The quick-and-dirty way to solve this is, of course, simulation. The distribution of first initials from Wicklin’s data can be found in R. Assuming the matrix of counts by first and last initial is x, we can get the vector of frequencies of first initials
firsts = rep(0,26); for(i in 1:26){firsts[i]=sum(x[i,1:26])}
and we can extract the distribution explicitly:

j m s d c b k a r l t p e g w n h v f y i o z x u q
579 403 390 387 342 306 294 289 264 240 230 166 134 125 75 62 61 42 40 23 15 11 10 7 5 2

I won’t explicitly use the distribution, but if you’re curious: R has a built-in vector letters which contains the letters of the alphabet. letters[order(-firsts)] puts the letters in the order coming from sorting the frequencies of first initials in descending order; that gives the first row.
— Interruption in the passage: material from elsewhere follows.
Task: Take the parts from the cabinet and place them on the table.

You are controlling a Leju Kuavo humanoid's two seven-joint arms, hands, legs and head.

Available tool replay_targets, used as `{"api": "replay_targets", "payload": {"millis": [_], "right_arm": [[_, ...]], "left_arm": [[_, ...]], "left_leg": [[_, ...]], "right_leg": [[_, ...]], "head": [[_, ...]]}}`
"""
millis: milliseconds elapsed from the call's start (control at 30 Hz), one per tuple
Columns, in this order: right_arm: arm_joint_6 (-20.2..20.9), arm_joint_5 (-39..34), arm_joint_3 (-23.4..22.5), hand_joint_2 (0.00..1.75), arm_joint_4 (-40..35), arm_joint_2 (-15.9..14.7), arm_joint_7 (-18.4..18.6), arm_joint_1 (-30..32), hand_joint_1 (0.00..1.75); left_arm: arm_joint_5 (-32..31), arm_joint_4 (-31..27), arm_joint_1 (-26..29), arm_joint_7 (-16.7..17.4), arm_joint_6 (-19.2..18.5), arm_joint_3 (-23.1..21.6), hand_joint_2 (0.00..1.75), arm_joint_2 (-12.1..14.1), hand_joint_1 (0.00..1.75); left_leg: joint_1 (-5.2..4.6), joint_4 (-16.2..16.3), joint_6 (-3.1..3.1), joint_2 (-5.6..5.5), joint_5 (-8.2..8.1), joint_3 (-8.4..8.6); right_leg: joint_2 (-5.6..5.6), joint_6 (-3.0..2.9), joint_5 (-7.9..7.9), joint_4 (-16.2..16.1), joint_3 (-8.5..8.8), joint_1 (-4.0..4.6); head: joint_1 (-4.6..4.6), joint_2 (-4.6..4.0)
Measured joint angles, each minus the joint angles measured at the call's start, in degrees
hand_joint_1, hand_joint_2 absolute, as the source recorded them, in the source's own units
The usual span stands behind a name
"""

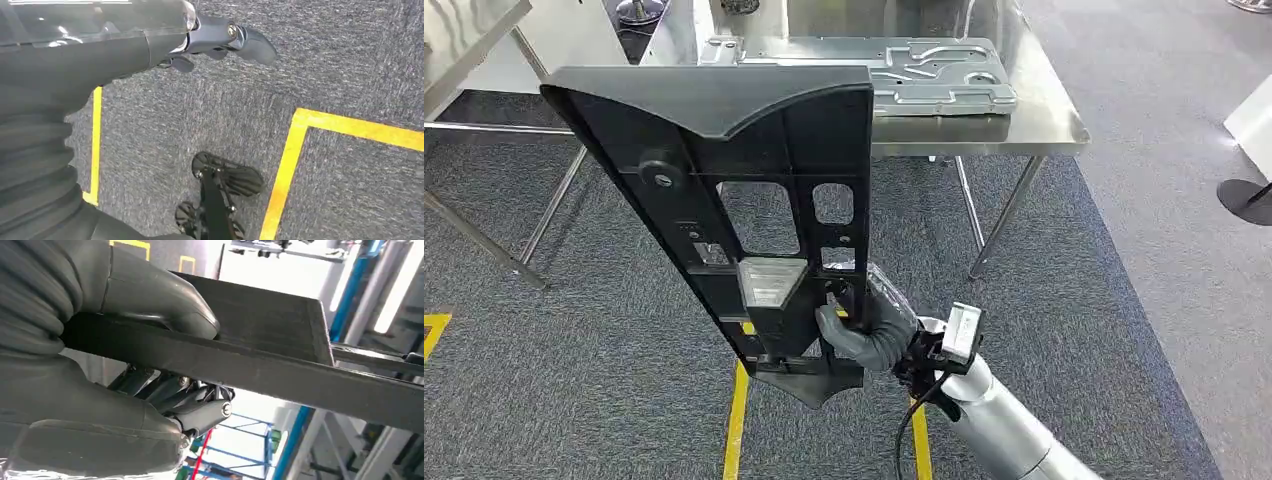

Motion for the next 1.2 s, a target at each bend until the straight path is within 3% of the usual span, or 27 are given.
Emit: {"api": "replay_targets", "payload": {"millis": [33, 67, 100, 200, 267, 333, 400, 433, 467, 500, 567, 633, 700, 767, 800, 833, 900, 933, 967, 1000, 1067, 1133, 1200], "right_arm": [[0.2, -0.6, -0.2, 1.75, -0.6, -0.1, 0.0, 0.0, 1.75], [0.4, -1.1, -0.4, 1.75, -1.2, -0.2, 0.0, 0.0, 1.75], [0.7, -1.6, -0.5, 1.75, -1.7, -0.4, 0.1, 0.0, 1.75], [1.0, -2.0, -0.9, 1.75, -2.7, -0.8, 0.2, 0.8, 1.75], [1.2, -2.1, -1.0, 1.75, -3.1, -1.1, 0.2, 1.3, 1.75], [1.2, -2.1, -1.0, 1.75, -3.1, -1.3, 0.2, 1.4, 1.75], [1.1, -2.1, -1.0, 1.75, -3.0, -1.5, 0.3, 1.9, 1.75], [1.0, -2.1, -1.0, 1.75, -3.0, -1.6, 0.3, 2.3, 1.75], [1.0, -2.0, -1.0, 1.75, -3.0, -1.8, 0.3, 2.5, 1.75], [1.0, -2.0, -1.0, 1.75, -2.9, -1.9, 0.3, 2.6, 1.75], [0.9, -2.0, -1.1, 1.75, -2.9, -2.0, 0.3, 2.6, 1.75], [0.8, -2.1, -1.2, 1.75, -2.8, -2.0, 0.2, 2.6, 1.75], [0.5, -2.1, -1.5, 1.75, -2.8, -2.1, 0.2, 2.8, 1.75], [0.0, -2.1, -2.1, 1.75, -3.1, -2.2, 0.1, 2.9, 1.75], [-0.1, -2.2, -2.5, 1.75, -3.4, -2.3, 0.1, 2.8, 1.75], [-0.1, -2.2, -2.8, 1.75, -3.6, -2.4, 0.0, 2.8, 1.75], [-0.4, -2.2, -3.5, 1.75, -3.8, -2.8, 0.0, 3.4, 1.75], [-0.7, -2.3, -3.9, 1.75, -4.0, -3.0, -0.1, 4.1, 1.75], [-1.0, -2.3, -4.5, 1.75, -4.3, -3.3, -0.2, 4.8, 1.75], [-1.1, -2.3, -5.0, 1.75, -4.6, -3.5, -0.4, 5.3, 1.75], [-1.1, -2.4, -6.2, 1.75, -5.5, -4.1, -1.1, 6.0, 1.75], [-1.0, -2.3, -7.1, 1.75, -6.1, -4.5, -1.5, 6.6, 1.75], [-1.0, -2.2, -7.6, 1.75, -6.6, -4.8, -1.6, 7.2, 1.75]], "left_arm": [[0.0, 0.0, 0.0, 0.0, 0.0, 0.0, 1.75, 0.0, 0.00], [0.0, 0.0, 0.0, 0.0, -0.1, 0.0, 1.75, 0.0, 0.00], [0.1, 0.0, -0.1, 0.0, -0.1, 0.0, 1.75, 0.0, 0.00], [0.3, 0.0, -0.1, 0.2, -0.1, 0.0, 1.75, 0.0, 0.00], [0.3, 0.0, -0.2, 0.2, 0.0, 0.0, 1.75, 0.0, 0.00], [0.3, 0.0, -0.2, 0.2, 0.0, 0.0, 1.75, -0.1, 0.00], [0.3, 0.0, 0.0, 0.2, 0.0, 0.1, 1.75, -0.1, 0.00], [0.3, 0.0, 0.2, 0.1, 0.0, 0.1, 1.75, -0.1, 0.00], [0.2, 0.0, 0.3, 0.1, -0.1, 0.1, 1.75, -0.2, 0.00], [0.2, 0.0, 0.3, 0.0, -0.1, 0.1, 1.75, -0.2, 0.00], [0.2, 0.0, 0.3, -0.1, -0.1, 0.1, 1.75, -0.2, 0.00], [0.2, 0.0, 0.2, -0.2, -0.1, 0.1, 1.75, -0.2, 0.00], [0.2, 0.0, 0.3, -0.2, -0.2, 0.1, 1.75, -0.2, 0.00], [0.2, 0.0, 0.2, -0.2, -0.2, 0.1, 1.75, -0.3, 0.00], [0.2, 0.0, 0.2, -0.2, -0.2, 0.1, 1.75, -0.3, 0.00], [0.2, 0.0, 0.1, -0.3, -0.2, 0.1, 1.75, -0.3, 0.00], [0.2, 0.0, 0.2, -0.3, -0.3, 0.1, 1.75, -0.3, 0.00], [0.2, 0.0, 0.2, -0.3, -0.4, 0.1, 1.75, -0.3, 0.00], [0.2, 0.0, 0.3, -0.4, -0.5, 0.1, 1.75, -0.3, 0.00], [0.2, 0.0, 0.3, -0.4, -0.5, 0.1, 1.75, -0.4, 0.00], [0.2, 0.0, 0.3, -0.5, -0.5, 0.1, 1.75, -0.5, 0.00], [0.2, 0.0, 0.2, -0.6, -0.5, 0.1, 1.75, -0.7, 0.00], [0.1, 0.0, 0.2, -0.7, -0.5, 0.1, 1.75, -0.7, 0.00]], "left_leg": [[0.00, 0.0, -0.18, -0.03, -0.49, 0.74], [0.00, -0.1, -0.44, -0.05, -0.93, 1.00], [-0.38, 0.1, -0.90, -0.11, -1.52, 1.27], [-0.18, -0.5, -1.84, -0.01, -2.12, 1.78], [0.12, 0.2, -2.44, 0.10, -2.63, 2.44], [0.13, 7.2, -2.82, 0.06, -6.04, -1.04], [0.15, 16.1, -3.13, 0.06, -9.10, -6.56], [0.15, 18.2, -3.15, 0.06, -8.85, -8.43], [0.15, 17.3, -3.13, 0.06, -6.92, -8.83], [0.15, 13.7, -3.02, 0.06, -3.78, -7.94], [0.14, 3.0, -2.61, 0.07, 3.18, -4.05], [-0.33, 0.8, -1.86, -0.12, 2.37, -2.92], [-0.53, 1.0, -1.20, -0.13, 2.00, -3.10], [0.04, 0.1, -0.54, -0.13, 2.14, -2.40], [0.02, -0.1, -0.19, -0.14, 1.93, -2.05], [0.02, -0.1, 0.13, -0.11, 1.70, -1.84], [-0.03, -0.1, 0.34, -0.09, 1.06, -1.26], [-0.03, -0.1, 0.34, -0.14, 0.70, -0.86], [-0.03, -0.1, 0.32, -0.24, 0.28, -0.28], [-0.03, -0.1, 0.24, -0.39, -0.17, 0.37], [-0.06, -0.1, -0.08, -0.48, -1.28, 2.00], [-0.35, -0.1, -0.82, -0.58, -2.08, 2.09], [-0.25, -0.5, -1.36, -0.45, -2.47, 2.36]], "right_leg": [[-0.05, -0.23, 3.41, -5.5, 2.10, -0.01], [-0.25, -0.58, 5.84, -10.2, 3.90, 0.05], [-0.33, -0.63, 4.67, -11.7, 4.63, 0.51], [-0.02, -1.51, 4.12, -11.7, 4.76, 0.68], [0.11, -2.21, 4.25, -12.8, 5.95, 0.28], [0.05, -2.89, 3.68, -12.9, 6.82, 0.28], [0.08, -3.05, 2.94, -12.9, 7.49, 0.42], [0.14, -3.07, 2.58, -12.9, 7.91, 0.48], [0.21, -3.03, 2.18, -12.9, 8.44, 0.50], [0.31, -2.93, 1.71, -12.9, 9.10, 0.51], [0.34, -2.59, 0.61, -12.9, 10.65, 0.51], [0.57, -1.78, -0.09, -12.7, 10.81, 0.83], [0.53, -1.27, -0.29, -13.2, 10.89, 0.63], [0.43, -0.48, -0.81, -12.9, 11.16, 0.61], [0.29, -0.16, -1.67, -10.8, 10.30, 0.59], [0.26, 0.07, -3.49, -6.9, 8.13, 0.50], [0.19, 0.44, -6.86, 3.2, 1.89, 0.32], [0.14, 0.48, -6.91, 6.2, -0.44, 0.32], [0.09, 0.47, -5.09, 5.8, -1.20, 0.31], [0.07, 0.33, -2.15, 2.8, -0.50, 0.32], [0.02, -0.34, 5.27, -8.4, 3.51, 0.45], [-0.16, -0.86, 4.91, -12.3, 5.11, 0.98], [0.13, -1.41, 4.46, -12.0, 4.99, 0.98]], "head": [[0.00, 0.00], [0.04, 0.00], [-0.04, 0.00], [-0.07, 0.00], [-0.06, 0.00], [-0.39, 0.00], [-0.39, 0.00], [-0.42, 0.00], [-0.42, 0.00], [-0.42, 0.00], [-0.42, 0.00], [-0.46, 0.00], [-0.44, 0.02], [-0.42, 0.00], [-0.26, 0.00], [-0.15, 0.00], [-0.17, 0.00], [-0.15, 0.00], [-0.17, 0.00], [-0.13, 0.00], [-0.13, 0.00], [-0.26, 0.00], [-0.31, 0.00]]}}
The second row is just sort(firsts, T). I follow Howard Wainer’s dictum of not listing in alphabetical order, a practice he memorably calls “Alabama first”.

Then to take a sample of size 7 with replacement from this distribution – to simulate my house – we can run
sample(1:26, 7, replace=TRUE, prob=freqs)
where I’m just sampling from the vector 1 to 26 because it’s easier that way. Some samples (the first six off the presses) are

16 11 18 10 7 10 10
13 18 3 7 18 13 1
10 12 3 4 4 23 13
8 6 13 19 11 4 4
13 3 2 20 14 3 2
5 1 10 1 26 19 20

which correspond to the septuples of initials PKRJGJJ, MRCGRMA, JLCDDWM, HFMSKDD, MCBTNCB, EAJAZST. In particular each of these has at least one repeated initial, so we start to get the sense that seven people chosen at random having all different initials is relatively rare.
To get the length of such a sample we can call it s and run length(table(s))table generates a frequency table, and s gives its length. (This may or may not be the fastest way.)

So the single line of R (alright, for an obnoxiously literal definition of “line”)
x = rep(0,7); for(s in 1:10^6){i = length(table(sample(1:26, 7, replace=T, prob=freqs))); x[i]=x[i]+1}
gives the frequency table of the number of different first initials in samples of size 7, over a million simulations. The resulting table is

number of different birthdays 1 2 3 4 5 6 7
number of runs 2 213 7636 80396 300451 424405 186897

In particular the probability of having seven different first initials is around 0.187. In comparison, the “traditional” birthday problem (where all birthdays are equally likely… well, except for February 29, which I noticed earlier this week when I taught the birthday problem on February 29) gives us that the probability of seven people having all different initials is

{(26)(25)(24)(23)(22)(21)(20) \over 26^7} = 0.41277

and so collisions really do become much less likely. A collision among seven people is about as likely as it would be if there were fifteen possible different initials, all equally likely. The probability of this is (15!)/(8! \times 15^7) \approx 0.1898. And there are other senses in which there are “effectively” only about fifteen possible first initials. For example, if $p_i$ is the probability that a random person’s first initial is the $i$th letter, then $(\sum_i p_i^2)^{-1} \approx 0.0710$; this number, roughly 1/14, is the probability that two people chosen at random from the population has the same birthday.

In fact, a naive approximation to the probability that no two of these seven people have the same first initial comes as follows: there are {7 \choose 2} = 21 pairs of people. Each pair has probability $\sum_i p_i^2 = 0.0710$ of coincidence. So the expected number of coincidences is 21(0.0710) = 1.491. If we assume that the distribution of the number of coincidences is Poisson (which it’s not!), the probability of at least one coincidence is exp(-1.491) = 0.225. Not bad. (The same model gives e^{-21/26} \approx 0.446 for the uniform distribution, where the correct answer is 0.413.

Alternatively, the Shannon entropy of the distribution of first initials is $2.80$, which is the same as the Shannon entropy of a uniform distribution on a set of size $e^{2.80} \approx 16.4$. (You know, if such a set existed.)